If the Hessian is non-singular, a solution to the above system is well-defined. The update for next iteration is then:

\[ \mathbf{x}^{k + 1} = \mathbf{x}^k - \left[ \nabla^2 f(\mathbf{x}^k) \right]^{-1} \nabla f(\mathbf{x}^k). \]

In this case, the improving direction is:

\[ \mathbf{d}^k = -\left[ \nabla^2 f(\mathbf{x}^k) \right]^{-1} \nabla f(\mathbf{x}^k) \]

and a step size of \(\alpha = 1\).

Newton's Method Single Iteration Example

Let \(\mathbf{x} = \left[x_1, x_2 \right]^T\). We are interested in the optimization problem:

\[ \min f(\mathbf{x}) = (x_1 + 1)^4 + x_1 x_2 + (x_2 + 1)^4. \]

To solve it with the Newton's method:

Choose initial conditions \(\mathbf{x}^0 = \left[0, 1 \right]^T\).

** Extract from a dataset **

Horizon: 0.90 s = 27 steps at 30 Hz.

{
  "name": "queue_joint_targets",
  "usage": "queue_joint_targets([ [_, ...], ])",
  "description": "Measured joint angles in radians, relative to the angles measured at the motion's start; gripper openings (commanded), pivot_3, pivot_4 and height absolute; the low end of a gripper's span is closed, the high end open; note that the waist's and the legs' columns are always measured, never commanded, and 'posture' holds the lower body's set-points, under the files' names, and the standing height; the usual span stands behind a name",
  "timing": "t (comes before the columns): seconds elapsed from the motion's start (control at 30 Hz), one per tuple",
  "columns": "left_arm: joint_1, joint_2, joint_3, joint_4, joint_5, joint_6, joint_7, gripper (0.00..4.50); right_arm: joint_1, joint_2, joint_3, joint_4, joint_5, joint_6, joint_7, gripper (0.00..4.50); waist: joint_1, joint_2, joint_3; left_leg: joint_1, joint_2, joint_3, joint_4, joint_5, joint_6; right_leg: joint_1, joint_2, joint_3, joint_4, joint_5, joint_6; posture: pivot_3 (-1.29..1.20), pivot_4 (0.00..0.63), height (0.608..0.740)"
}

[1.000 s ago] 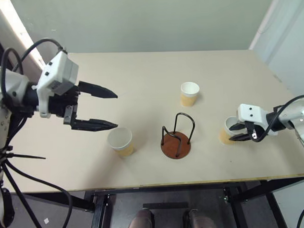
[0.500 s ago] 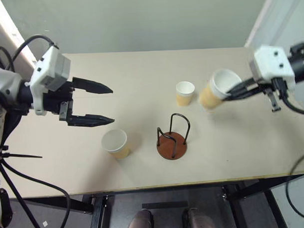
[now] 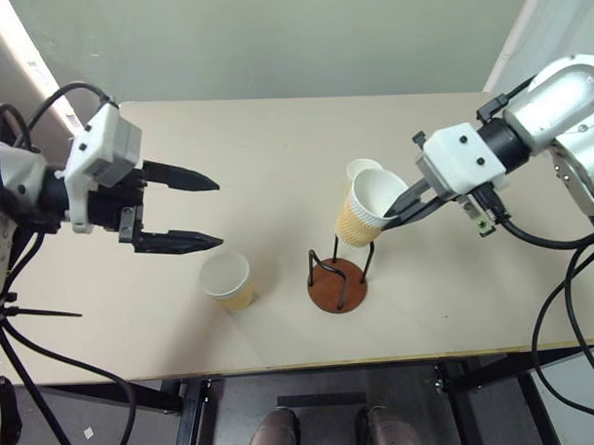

The initial cost is \(f(\mathbf{x}^0) = 17.0\)
The gradient is:

\[ \nabla f(\mathbf{x}) = \left[ \begin{array}{c} 4(x_1 + 1)^3 + x_2 \\ x_1 + 4(x_2 + 1)^3 \end{array} \right]. \]

The Hessian is:

\[ \nabla^2 f(\mathbf{x}) = \left[ \begin{array}{cc} 12(x_1 + 1)^2 & 1 \\ 1 & 12(x_2 + 1) \end{array} \right]. \]

Evaluating the gradient at \(\mathbf{x}^0\), we get \(\nabla f(\mathbf{x}^0) = \left[5, 32 \right]^T\).

Evaluating the Hessian at \(\mathbf{x}^0\), we get \(\nabla^2 f(\mathbf{x}^0) = \left[\begin{array}{cc}12 & 1 \\ 1 & 48 \end{array} \right]\)
The next iterate is then \(\mathbf{x}^1 = \left[ -0.3617, 0.3409 \right]^T\) and \(f(\mathbf{x}^1) = 3.2755\).

Newton's Method Characteristics

If we start close to a local minimum and the Hessian is positive definite, then Newton's method has a quadratic convergence.
In general, Newton's method does not guarantee to converge. The direction may not be improving at all. For example, if we start from \(\mathbf{x}^0 = \left[ -1, 1 \right]^T\) with \(f(\mathbf{x}^0) = 15\), the next iterate is \(\mathbf{x}^1 = \left[ -2, 18 \right]\) with \(f(\mathbf{x}^1) = 130286\).
If the Hessian is singular (or ill-conditioned), Newton's method will halt.
Computing gradient and Hessian (and its inverse) is computationally expensive.